Мари перестала слушать разглагольствования Жана. Впрочем, и не слушая, она знала, о чем он говорит. Пьер де Крессэ молчал, и на его усталом лице застыло какое-то нерешительное выражение. Он упрекал себя за то, что тоже поддался гневному порыву, но не смел высказать свои мысли. И он не прерывал старшего брата, который собственными речами старался убедить себя, что действовал правильно, не прерывал его рассуждений о голубой крови и рыцарской чести, дабы хоть этим оправдать их неслыханно глупый поступок.
Когда после своего маленького, жалкого, полуразвалившегося замка, после их двора, где летом и зимой воняло навозом, братья Крессэ увидели королевское жилище Толомеи, парчу, серебряные вазы, когда почувствовали под пальцами тонкую резьбу подлокотников и вдохнули воздух богатства, изобилия, веявший во всем этом доме, они вынуждены были признать, что сестре их жилось бы не так уж плохо, если бы домашние разрешили ей поступить по велению сердца. Младший брат испытывал искренние угрызения совести. «Хоть она одна из всей семьи жила бы в достатке, да и нам было бы хорошо», – твердил про себя Пьер. Но бородатый Жан, человек ограниченный, все больше распалялся злобой и довольно-таки низменным чувством зависти. «Почему ей, грешнице, должно достаться все это богатство, а мы вынуждены влачить нищенское существование?»

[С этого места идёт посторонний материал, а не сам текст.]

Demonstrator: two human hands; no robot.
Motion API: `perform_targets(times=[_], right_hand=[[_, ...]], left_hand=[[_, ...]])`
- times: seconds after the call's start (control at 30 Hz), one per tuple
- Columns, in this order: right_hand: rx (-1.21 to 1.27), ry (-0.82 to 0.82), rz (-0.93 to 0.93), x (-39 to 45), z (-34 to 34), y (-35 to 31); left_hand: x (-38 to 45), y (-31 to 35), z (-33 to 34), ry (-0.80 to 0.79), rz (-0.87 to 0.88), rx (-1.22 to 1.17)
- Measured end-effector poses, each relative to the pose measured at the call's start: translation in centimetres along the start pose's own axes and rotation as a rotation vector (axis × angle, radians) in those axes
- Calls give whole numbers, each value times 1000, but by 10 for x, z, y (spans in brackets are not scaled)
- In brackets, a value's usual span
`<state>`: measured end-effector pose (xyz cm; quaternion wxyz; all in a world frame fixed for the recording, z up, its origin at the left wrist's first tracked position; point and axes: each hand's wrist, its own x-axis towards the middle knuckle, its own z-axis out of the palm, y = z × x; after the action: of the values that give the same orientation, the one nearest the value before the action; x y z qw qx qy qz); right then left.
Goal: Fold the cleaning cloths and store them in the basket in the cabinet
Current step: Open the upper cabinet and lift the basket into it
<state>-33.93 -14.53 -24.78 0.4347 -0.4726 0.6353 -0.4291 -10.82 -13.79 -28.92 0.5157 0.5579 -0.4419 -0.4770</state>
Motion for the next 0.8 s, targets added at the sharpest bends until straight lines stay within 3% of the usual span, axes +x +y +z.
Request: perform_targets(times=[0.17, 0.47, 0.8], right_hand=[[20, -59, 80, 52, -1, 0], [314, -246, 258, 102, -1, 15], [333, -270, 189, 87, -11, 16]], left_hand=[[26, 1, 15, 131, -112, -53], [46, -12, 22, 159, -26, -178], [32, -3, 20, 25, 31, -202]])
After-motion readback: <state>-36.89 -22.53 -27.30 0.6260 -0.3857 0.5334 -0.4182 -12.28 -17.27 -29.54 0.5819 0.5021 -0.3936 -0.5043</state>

Даже Мари не осталась равнодушной к этой роскоши, которая обступала ее, ослепляла, и она еще сильнее почувствовала свое горе.

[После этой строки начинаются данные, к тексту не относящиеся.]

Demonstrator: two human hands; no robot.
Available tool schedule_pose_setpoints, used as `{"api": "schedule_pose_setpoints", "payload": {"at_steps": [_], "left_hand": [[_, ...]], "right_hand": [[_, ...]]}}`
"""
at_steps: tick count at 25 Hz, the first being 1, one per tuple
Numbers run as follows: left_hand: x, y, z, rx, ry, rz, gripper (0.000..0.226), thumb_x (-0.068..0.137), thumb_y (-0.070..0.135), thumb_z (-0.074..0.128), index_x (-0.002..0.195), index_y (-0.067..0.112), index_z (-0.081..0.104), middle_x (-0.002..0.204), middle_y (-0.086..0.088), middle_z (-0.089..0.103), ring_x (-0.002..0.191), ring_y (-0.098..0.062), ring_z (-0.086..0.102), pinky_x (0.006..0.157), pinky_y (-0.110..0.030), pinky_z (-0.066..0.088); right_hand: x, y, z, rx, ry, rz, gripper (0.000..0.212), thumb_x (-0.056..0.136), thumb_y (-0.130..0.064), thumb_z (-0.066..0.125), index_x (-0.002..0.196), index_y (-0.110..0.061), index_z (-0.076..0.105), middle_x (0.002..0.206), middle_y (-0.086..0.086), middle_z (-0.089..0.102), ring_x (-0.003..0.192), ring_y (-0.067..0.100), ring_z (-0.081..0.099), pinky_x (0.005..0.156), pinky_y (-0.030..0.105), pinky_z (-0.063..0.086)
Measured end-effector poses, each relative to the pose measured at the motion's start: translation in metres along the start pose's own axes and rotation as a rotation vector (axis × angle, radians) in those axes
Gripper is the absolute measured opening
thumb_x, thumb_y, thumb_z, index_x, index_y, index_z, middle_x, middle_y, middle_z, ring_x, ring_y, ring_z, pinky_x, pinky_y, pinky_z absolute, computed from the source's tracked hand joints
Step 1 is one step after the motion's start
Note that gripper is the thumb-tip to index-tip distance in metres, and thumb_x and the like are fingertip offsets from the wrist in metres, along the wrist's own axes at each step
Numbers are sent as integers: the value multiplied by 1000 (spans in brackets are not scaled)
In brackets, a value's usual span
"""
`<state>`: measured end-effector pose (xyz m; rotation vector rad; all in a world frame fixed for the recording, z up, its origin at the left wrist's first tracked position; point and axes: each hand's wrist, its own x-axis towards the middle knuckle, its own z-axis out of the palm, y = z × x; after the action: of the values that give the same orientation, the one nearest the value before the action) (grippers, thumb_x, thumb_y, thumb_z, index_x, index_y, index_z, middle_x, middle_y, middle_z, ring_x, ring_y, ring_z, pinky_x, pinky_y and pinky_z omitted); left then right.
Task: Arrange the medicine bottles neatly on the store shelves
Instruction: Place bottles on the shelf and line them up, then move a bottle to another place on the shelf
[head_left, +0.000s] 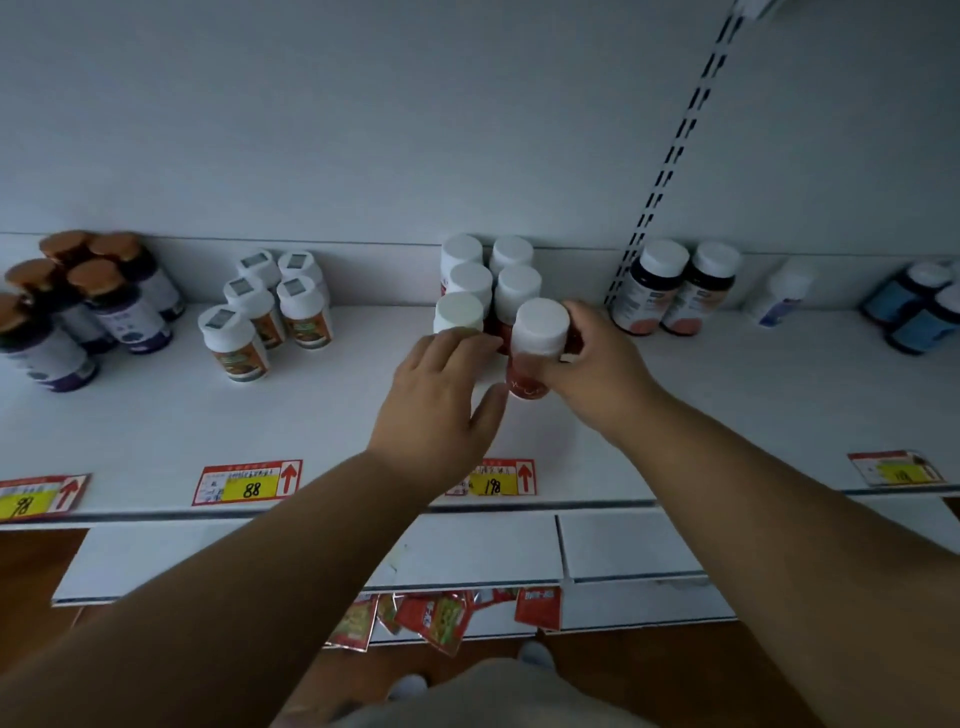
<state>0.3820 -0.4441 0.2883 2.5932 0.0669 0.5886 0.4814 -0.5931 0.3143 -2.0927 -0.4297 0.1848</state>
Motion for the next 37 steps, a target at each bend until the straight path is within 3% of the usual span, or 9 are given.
{"api": "schedule_pose_setpoints", "payload": {"at_steps": [4,7,12,18,21,25,30,33,37], "left_hand": [[13,-13,13,175,70,8,47,91,30,55,134,12,53,141,-10,50,132,-30,41,110,-46,35],[19,-14,16,162,52,-18,49,89,20,61,136,11,52,141,-10,51,133,-30,43,110,-48,38],[24,-15,13,166,8,-32,53,87,19,61,138,10,50,141,-10,52,132,-30,44,108,-50,40],[16,-23,1,126,35,42,56,87,21,62,140,10,46,145,-13,45,135,-34,37,113,-48,31],[4,-15,-4,90,68,162,53,84,21,60,135,7,51,140,-16,49,129,-36,41,110,-49,34],[-23,19,-8,36,-18,273,53,85,23,61,135,11,49,137,-12,51,126,-32,46,105,-45,38],[-46,86,3,9,-73,437,54,85,24,56,137,11,48,131,-10,55,119,-30,52,98,-46,44],[-65,137,34,26,-124,440,49,83,21,57,131,14,55,131,-9,55,118,-31,52,95,-46,44],[-105,223,97,-1,-280,395,48,87,29,54,133,19,53,131,-4,54,117,-29,53,97,-45,44]], "right_hand": [[23,16,12,-61,-37,-8,50,74,-27,85,116,-23,58,110,-9,63,100,12,60,77,28,48],[31,21,20,-85,-11,-30,51,77,-28,83,119,-23,54,111,-9,61,100,12,59,77,26,44],[33,18,30,-153,29,-60,52,80,-29,80,122,-20,52,115,-7,60,100,9,55,69,12,35],[10,10,31,-226,101,2,64,78,-38,80,128,-16,47,123,3,54,108,17,55,85,32,49],[-23,3,16,-385,174,-49,60,82,-35,76,131,-12,49,125,9,52,113,24,52,93,37,47],[-83,-4,-15,-534,265,-134,55,81,-34,75,128,-12,54,134,12,45,117,30,51,96,45,47],[-153,8,-74,-603,325,-122,50,89,-30,68,132,-12,52,122,6,59,111,25,53,91,45,48],[-195,35,-112,-638,377,-180,43,85,-30,70,122,-10,60,117,8,61,108,26,54,88,42,49],[-263,104,-184,-655,347,-81,42,84,-32,70,120,-13,59,117,6,56,104,24,53,83,42,50]]}}
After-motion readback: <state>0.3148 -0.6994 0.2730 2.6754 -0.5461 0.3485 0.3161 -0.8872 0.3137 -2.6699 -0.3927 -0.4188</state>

«Ах, если бы Гуччо был хоть скромным дворянином, – думала она, – или если бы у нас не было дворянства! Да и что значит рыцарство? Неужели же это такая важность, чтоб из-за него столько страдать? И разве богатство не есть тоже своего рода знатность? Такая ли уж большая разница – пользоваться плодами труда сервов или плодами денежных операций?»